▸ Try it
Begin at the line with "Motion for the" and return each line through the final one of the listing below, exactly as written.

────────────────────────────────────────

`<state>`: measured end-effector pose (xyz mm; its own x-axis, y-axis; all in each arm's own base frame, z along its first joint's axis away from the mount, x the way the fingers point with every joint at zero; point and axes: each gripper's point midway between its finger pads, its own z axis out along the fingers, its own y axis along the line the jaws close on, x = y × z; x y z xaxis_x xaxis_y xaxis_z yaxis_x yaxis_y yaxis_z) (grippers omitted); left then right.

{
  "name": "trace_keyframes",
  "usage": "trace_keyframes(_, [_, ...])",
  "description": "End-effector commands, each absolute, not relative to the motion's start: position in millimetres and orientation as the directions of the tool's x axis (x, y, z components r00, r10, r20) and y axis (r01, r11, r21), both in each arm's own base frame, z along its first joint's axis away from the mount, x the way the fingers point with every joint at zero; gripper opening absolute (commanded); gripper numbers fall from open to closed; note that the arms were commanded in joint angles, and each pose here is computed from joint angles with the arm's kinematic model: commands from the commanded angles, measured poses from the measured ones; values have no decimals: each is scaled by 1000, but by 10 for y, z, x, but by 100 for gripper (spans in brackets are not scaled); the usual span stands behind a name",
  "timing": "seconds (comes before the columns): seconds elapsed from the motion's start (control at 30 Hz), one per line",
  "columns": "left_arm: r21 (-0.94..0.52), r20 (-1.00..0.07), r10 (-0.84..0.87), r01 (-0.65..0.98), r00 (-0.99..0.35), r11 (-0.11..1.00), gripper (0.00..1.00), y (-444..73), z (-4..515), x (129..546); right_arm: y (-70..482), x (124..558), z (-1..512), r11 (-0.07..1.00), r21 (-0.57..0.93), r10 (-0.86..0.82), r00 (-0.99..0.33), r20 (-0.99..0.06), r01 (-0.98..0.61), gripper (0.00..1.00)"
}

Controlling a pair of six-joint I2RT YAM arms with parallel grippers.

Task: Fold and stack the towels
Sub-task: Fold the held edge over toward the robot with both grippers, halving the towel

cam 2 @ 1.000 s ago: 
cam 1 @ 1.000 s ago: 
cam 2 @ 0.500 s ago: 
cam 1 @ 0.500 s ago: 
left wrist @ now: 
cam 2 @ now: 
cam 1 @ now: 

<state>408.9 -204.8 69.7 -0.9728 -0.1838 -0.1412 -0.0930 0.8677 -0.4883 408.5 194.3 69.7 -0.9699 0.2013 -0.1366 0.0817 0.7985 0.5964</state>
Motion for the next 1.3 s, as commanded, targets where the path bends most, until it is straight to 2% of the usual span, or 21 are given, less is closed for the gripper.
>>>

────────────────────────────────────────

▸ Task solution
Motion for the next 1.3 s, as commanded, targets where the path bends most, until it is straight to 2% of the usual span, or 21 are given, less is closed for the gripper.
>>>

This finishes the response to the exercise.